Fair Representation in Parliamentary Summaries: Measuring and Mitigating Inclusion Bias

from arxiv, Extended journal version of "Identifying Algorithmic and Domain-Specific Bias in Parliamentary Debate Summarisation" (arXiv:2507.14221), which appeared at the AIDEM Workshop, ECML-PKDD 2025. This version extends the original with cross-lingual bias analysis, a two-level hierarchical summarisation method, and human annotation validation of the evaluation framework

The The use of Large language models (LLMs) to summarise parliamentary proceedings presents a promising means of increasing the accessibility of democratic participation. However, as these systems increasingly mediate access to political information -- filtering and framing content before it reaches users -- there are important fairness considerations to address. In this work, we evaluate 5 LLMs (both proprietary and open-weight) in the summarisation of plenary debates from the European Parliament to investigate the representational biases that emerge in this context. We develop an attribution-aware evaluation framework to measure speaker-level inclusion and mis-representation in debate summaries. Across all models and experiments, we find that speakers are less accurately represented in the final summary on the basis of (i) their speaking-order (speeches in the middle of the debate were systematically excluded), (ii) language spoken (non-English speakers were less faithfully represented), and (iii) political affiliations (better outcomes for left-of-centre parties). We further show how biases in these contexts can be decomposed to distinguish inclusion bias (systematic omission) from hallucination bias (systematic misrepresentation), and explore the effect of different mitigation strategies. Prompting strategies do not affect these biases. Instead, we propose a hierarchical summarisation method that decomposes the task into simpler extraction and aggregation steps, which we show significantly improves the positional/speaking-order bias across all models. These findings underscore the need for domain-sensitive evaluation metrics and ethical oversight in the deployment of LLMs for multilingual democratic applications.

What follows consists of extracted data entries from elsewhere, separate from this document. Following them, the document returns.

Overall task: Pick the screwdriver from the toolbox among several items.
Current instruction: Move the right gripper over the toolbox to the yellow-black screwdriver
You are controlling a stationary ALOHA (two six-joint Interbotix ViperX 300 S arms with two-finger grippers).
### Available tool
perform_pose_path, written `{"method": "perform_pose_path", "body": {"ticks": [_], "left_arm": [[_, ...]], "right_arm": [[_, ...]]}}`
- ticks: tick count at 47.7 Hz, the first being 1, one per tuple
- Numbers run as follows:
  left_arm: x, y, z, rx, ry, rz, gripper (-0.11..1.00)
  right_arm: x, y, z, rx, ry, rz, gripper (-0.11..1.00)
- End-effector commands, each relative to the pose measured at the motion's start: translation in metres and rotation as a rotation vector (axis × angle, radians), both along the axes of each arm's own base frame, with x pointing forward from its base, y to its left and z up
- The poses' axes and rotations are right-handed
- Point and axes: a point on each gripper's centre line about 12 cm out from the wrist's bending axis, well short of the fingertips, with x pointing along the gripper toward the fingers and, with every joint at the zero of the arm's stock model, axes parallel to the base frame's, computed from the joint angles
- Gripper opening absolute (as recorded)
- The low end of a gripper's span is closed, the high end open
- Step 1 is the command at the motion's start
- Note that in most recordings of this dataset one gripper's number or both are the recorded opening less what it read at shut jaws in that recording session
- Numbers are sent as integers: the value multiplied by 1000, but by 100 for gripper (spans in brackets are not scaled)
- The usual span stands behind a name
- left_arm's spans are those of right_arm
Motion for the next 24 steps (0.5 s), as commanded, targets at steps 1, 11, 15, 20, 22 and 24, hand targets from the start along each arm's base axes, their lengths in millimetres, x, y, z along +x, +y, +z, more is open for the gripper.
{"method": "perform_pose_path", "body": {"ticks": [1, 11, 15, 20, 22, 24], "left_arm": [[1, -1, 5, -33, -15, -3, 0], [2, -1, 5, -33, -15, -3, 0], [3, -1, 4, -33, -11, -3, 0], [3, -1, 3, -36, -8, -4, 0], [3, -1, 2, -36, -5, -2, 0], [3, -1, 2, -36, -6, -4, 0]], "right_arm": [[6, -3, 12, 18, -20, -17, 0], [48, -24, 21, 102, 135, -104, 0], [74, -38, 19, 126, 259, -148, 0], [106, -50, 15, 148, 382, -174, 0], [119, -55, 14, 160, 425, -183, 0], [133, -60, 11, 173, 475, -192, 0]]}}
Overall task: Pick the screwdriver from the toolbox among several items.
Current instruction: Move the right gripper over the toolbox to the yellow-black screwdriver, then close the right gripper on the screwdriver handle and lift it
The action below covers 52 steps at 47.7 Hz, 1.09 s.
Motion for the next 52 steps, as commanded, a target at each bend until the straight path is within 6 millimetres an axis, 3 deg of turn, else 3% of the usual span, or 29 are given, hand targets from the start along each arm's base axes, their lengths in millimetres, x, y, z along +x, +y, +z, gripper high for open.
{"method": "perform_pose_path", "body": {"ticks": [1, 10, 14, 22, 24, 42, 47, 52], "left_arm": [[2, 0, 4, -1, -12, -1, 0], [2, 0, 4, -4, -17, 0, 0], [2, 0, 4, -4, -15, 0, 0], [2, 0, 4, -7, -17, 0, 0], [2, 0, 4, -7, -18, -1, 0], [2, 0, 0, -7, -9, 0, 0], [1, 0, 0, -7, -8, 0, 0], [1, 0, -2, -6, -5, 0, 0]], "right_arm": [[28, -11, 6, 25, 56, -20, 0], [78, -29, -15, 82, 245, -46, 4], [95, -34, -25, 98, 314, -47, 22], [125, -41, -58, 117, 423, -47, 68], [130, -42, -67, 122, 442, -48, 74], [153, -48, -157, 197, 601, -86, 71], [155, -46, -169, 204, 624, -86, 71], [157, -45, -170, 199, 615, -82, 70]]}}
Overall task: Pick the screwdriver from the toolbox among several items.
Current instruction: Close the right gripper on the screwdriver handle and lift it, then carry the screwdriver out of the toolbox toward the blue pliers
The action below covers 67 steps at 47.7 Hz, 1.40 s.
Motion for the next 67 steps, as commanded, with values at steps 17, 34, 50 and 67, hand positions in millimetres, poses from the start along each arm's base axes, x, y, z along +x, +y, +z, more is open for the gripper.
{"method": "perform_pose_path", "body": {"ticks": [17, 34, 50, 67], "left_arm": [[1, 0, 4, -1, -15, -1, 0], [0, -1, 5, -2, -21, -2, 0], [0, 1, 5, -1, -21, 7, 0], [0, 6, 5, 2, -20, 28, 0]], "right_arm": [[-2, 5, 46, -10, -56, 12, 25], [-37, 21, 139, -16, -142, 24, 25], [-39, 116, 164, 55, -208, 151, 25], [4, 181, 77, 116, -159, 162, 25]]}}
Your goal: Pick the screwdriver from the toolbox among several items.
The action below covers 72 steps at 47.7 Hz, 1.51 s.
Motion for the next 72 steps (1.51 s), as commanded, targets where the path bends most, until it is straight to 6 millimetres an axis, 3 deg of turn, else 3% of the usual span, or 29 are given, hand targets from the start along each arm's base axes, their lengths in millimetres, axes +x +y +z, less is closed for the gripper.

翻译：使用大语言模型（LLMs）总结议会程序为提升民主参与的可及性提供了有前景的途径。然而，随着这些系统日益成为政治信息的过滤器与内容框架（在信息到达用户前进行筛选与编排），必须解决其中重要的公平性问题。本研究评估了5种大语言模型（包括专有与开源模型）在欧洲议会全体辩论总结中的表现，以探究该情境下出现的代表性偏见。我们开发了一种基于归因的评估框架，用于衡量辩论总结中发言者层面的纳入与错误代表情况。在所有模型与实验中，我们发现发言者在最终总结中的准确代表性受到以下因素影响：（i）发言顺序（辩论中间环节的发言被系统性排除），（ii）使用语言（非英语发言者的代表忠实度较低），以及（iii）政治派别（中左翼政党获得更优结果）。我们进一步展示了如何分解这些情境下的偏见，以区分包容性偏见（系统性遗漏）与幻觉偏见（系统性错误代表），并探索不同缓解策略的效果。提示策略无法影响这些偏见。相反，我们提出一种分层总结方法，将任务分解为更简单的提取与聚合步骤，实验证明该方法能显著改善所有模型中的位置/发言顺序偏见。这些发现凸显了在多语言民主场景部署LLMs时，需采用领域敏感的评估指标并加强伦理监督。